Task requirements ::
Please restate verbatim the lines that open the listing below, ending with the line in which "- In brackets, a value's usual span" occurs.

Collected data ::
■ ■ ■ ■

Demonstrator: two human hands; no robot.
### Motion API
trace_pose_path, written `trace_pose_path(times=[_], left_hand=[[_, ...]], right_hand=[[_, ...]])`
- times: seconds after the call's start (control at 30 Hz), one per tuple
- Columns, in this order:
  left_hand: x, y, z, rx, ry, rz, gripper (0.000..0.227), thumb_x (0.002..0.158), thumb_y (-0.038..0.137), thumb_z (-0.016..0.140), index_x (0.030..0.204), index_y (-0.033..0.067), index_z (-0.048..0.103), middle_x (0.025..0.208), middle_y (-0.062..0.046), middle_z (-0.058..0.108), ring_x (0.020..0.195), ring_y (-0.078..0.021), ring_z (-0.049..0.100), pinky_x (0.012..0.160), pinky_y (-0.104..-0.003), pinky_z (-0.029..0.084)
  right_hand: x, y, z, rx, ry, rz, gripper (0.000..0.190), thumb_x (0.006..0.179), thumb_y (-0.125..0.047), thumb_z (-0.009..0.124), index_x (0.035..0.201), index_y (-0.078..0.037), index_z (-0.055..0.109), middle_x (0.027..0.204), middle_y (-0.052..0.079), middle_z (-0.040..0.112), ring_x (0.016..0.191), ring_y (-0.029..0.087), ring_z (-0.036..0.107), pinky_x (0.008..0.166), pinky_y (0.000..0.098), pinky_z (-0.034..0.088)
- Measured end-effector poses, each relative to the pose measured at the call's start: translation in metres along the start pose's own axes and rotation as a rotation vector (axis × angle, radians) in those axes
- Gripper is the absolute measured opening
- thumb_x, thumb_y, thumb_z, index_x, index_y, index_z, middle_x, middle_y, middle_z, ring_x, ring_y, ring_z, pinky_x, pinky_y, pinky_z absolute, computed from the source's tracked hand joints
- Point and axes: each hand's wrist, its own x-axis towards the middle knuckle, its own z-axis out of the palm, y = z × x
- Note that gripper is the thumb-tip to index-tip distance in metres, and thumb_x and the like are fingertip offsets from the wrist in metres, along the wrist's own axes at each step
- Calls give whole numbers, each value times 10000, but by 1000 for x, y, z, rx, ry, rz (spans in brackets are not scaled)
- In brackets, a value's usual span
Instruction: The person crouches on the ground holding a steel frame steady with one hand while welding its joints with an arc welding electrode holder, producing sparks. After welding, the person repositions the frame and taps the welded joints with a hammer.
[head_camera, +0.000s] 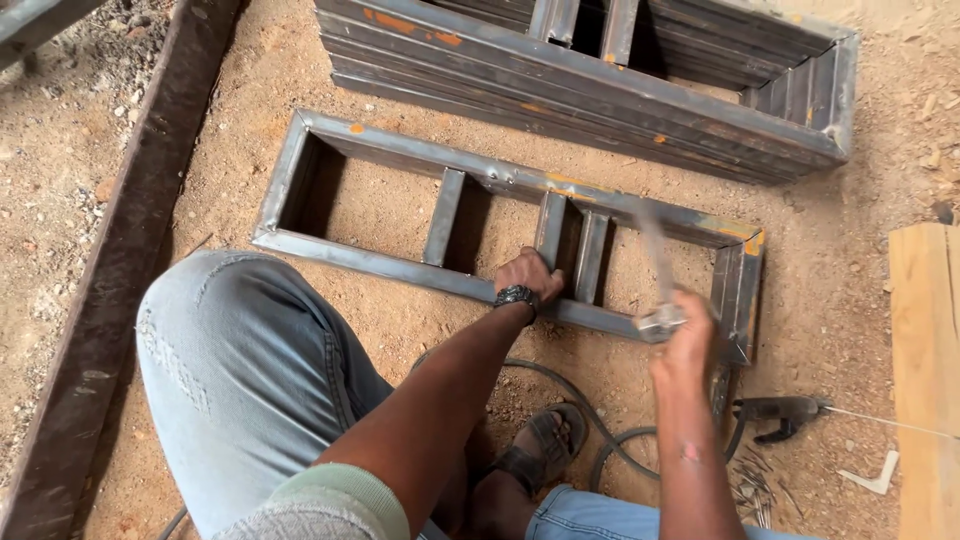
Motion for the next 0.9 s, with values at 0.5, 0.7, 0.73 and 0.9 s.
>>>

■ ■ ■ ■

Result of this exercise ::
Demonstrator: two human hands; no robot.
### Motion API
trace_pose_path, written `trace_pose_path(times=[_], left_hand=[[_, ...]], right_hand=[[_, ...]])`
- times: seconds after the call's start (control at 30 Hz), one per tuple
- Columns, in this order:
  left_hand: x, y, z, rx, ry, rz, gripper (0.000..0.227), thumb_x (0.002..0.158), thumb_y (-0.038..0.137), thumb_z (-0.016..0.140), index_x (0.030..0.204), index_y (-0.033..0.067), index_z (-0.048..0.103), middle_x (0.025..0.208), middle_y (-0.062..0.046), middle_z (-0.058..0.108), ring_x (0.020..0.195), ring_y (-0.078..0.021), ring_z (-0.049..0.100), pinky_x (0.012..0.160), pinky_y (-0.104..-0.003), pinky_z (-0.029..0.084)
  right_hand: x, y, z, rx, ry, rz, gripper (0.000..0.190), thumb_x (0.006..0.179), thumb_y (-0.125..0.047), thumb_z (-0.009..0.124), index_x (0.035..0.201), index_y (-0.078..0.037), index_z (-0.055..0.109), middle_x (0.027..0.204), middle_y (-0.052..0.079), middle_z (-0.040..0.112), ring_x (0.016..0.191), ring_y (-0.029..0.087), ring_z (-0.036..0.107), pinky_x (0.008..0.166), pinky_y (0.000..0.098), pinky_z (-0.034..0.088)
- Measured end-effector poses, each relative to the pose measured at the call's start: translation in metres along the start pose's own axes and rotation as a rotation vector (axis × angle, radians) in those axes
- Gripper is the absolute measured opening
- thumb_x, thumb_y, thumb_z, index_x, index_y, index_z, middle_x, middle_y, middle_z, ring_x, ring_y, ring_z, pinky_x, pinky_y, pinky_z absolute, computed from the source's tracked hand joints
- Point and axes: each hand's wrist, its own x-axis towards the middle knuckle, its own z-axis out of the palm, y = z × x
- Note that gripper is the thumb-tip to index-tip distance in metres, and thumb_x and the like are fingertip offsets from the wrist in metres, along the wrist's own axes at each step
- Calls give whole numbers, each value times 10000, but by 1000 for x, y, z, rx, ry, rz (spans in brackets are not scaled)
- In brackets, a value's usual span

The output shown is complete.